Why You Can't Win at Stock Trading
The financial industry has a saying: For long-term investors, buy and hold is dead. The line is an attempt to explain why any novice should “hire an active manager,” but the truth is that the opposite is true.
We live in a market where price momentum and quantitative easing have decimated fundamentals, meaning if you are a long-term investor who wants to play the fundamentals and ignore the noise, you are paralyzed.
This holds true whether you are a first-time investor or not. In this article, I’ll cover a few ways to mitigate risks, but I’ll also explain why your best option is to just avoid the market altogether.
Indexing and Asset Allocation
There are three popular investment approaches and one of them is “Indexing,” “Asset Allocation,” and “Market Timing.”
The three approaches are essentially three ways of attempting to beat the market, or, if not beat it, at least, not to be victimized by it.
Indexing is just what the name implies, an indexing investment strategy attempts to follow, as closely as possible, the overall market.

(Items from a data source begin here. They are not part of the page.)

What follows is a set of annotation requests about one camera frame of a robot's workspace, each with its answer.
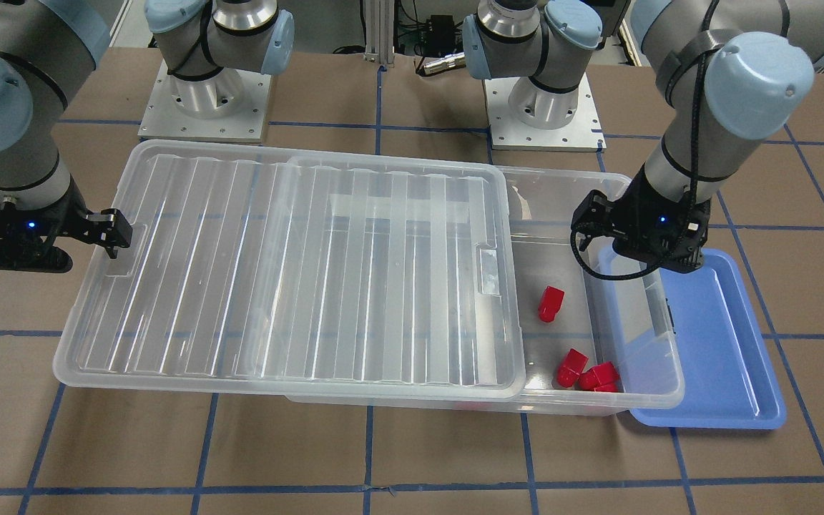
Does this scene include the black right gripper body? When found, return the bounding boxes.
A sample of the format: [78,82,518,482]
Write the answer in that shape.
[0,188,91,273]

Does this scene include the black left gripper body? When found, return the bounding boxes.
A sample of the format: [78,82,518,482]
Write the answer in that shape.
[570,170,712,274]

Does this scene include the clear plastic box lid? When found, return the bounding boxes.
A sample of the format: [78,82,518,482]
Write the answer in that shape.
[53,140,526,404]

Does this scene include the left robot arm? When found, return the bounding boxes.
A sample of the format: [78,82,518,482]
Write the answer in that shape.
[461,1,824,280]

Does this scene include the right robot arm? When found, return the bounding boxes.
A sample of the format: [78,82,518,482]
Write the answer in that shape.
[0,1,295,273]

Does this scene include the clear plastic storage box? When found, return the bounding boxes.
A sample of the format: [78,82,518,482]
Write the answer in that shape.
[269,157,685,417]

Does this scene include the blue plastic tray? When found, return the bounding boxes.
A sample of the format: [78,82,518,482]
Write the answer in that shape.
[591,249,787,430]

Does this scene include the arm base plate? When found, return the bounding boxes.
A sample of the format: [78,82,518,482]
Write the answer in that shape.
[483,75,607,152]
[138,63,273,144]

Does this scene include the aluminium frame post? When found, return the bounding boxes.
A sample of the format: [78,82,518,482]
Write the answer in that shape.
[362,0,396,67]

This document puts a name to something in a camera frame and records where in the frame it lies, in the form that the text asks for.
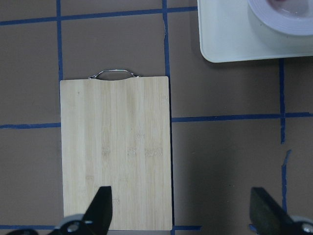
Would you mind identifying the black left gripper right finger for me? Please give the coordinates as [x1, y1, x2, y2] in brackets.
[249, 187, 294, 235]

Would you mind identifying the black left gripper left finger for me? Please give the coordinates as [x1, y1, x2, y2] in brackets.
[83, 186, 112, 235]

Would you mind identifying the white round plate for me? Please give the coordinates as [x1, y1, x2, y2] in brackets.
[248, 0, 313, 36]

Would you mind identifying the cream bear tray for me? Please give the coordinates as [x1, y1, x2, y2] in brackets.
[198, 0, 313, 63]

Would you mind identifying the bamboo cutting board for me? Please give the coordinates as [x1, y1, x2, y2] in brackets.
[60, 76, 172, 231]

Asset Allocation is an investment approach that is based on a combination of two or more asset classes. Most asset allocation portfolios will hold both stocks and bonds but you might also find one that includes real estate investment trusts (REITS), commodities, precious metals, or even cash.

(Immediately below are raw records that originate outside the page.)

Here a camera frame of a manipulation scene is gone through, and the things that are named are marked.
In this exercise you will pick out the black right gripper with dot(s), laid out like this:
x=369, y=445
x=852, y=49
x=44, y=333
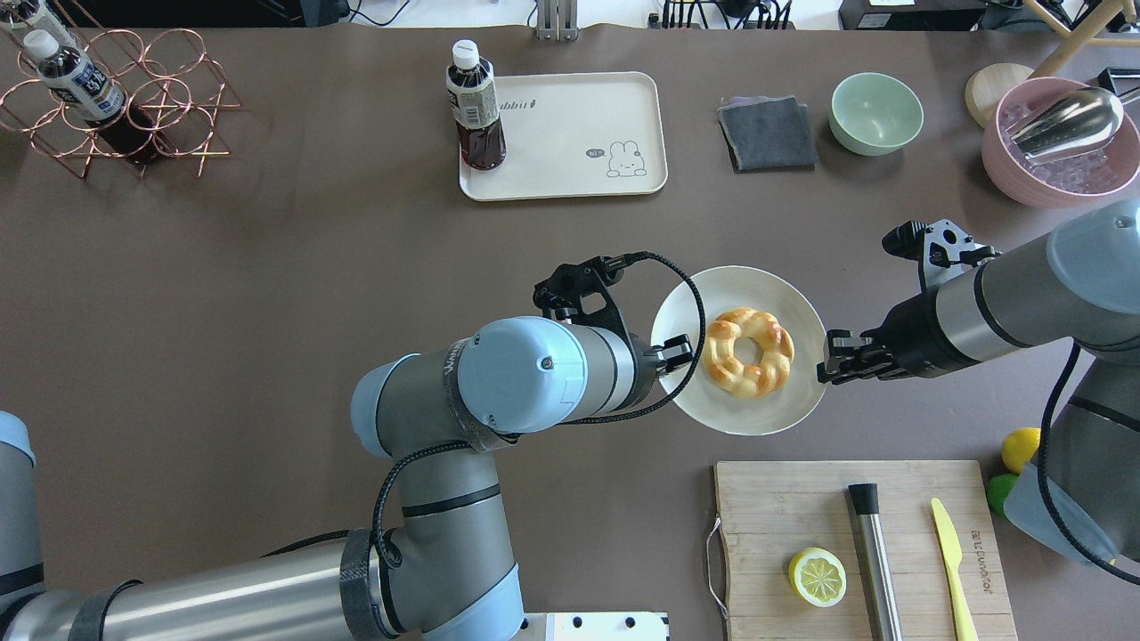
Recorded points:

The third investment approach is Market Timing, which embraces the idea of trying to find and exploit market inefficiencies or trends before the market arrives at the same conclusion.
Whether you are an Indexer, Asset Allocator or a Market Timer there is something that you might want to consider ‗ and that is that every one of those investment approaches has produced far better returns than every single investor who has ever lived.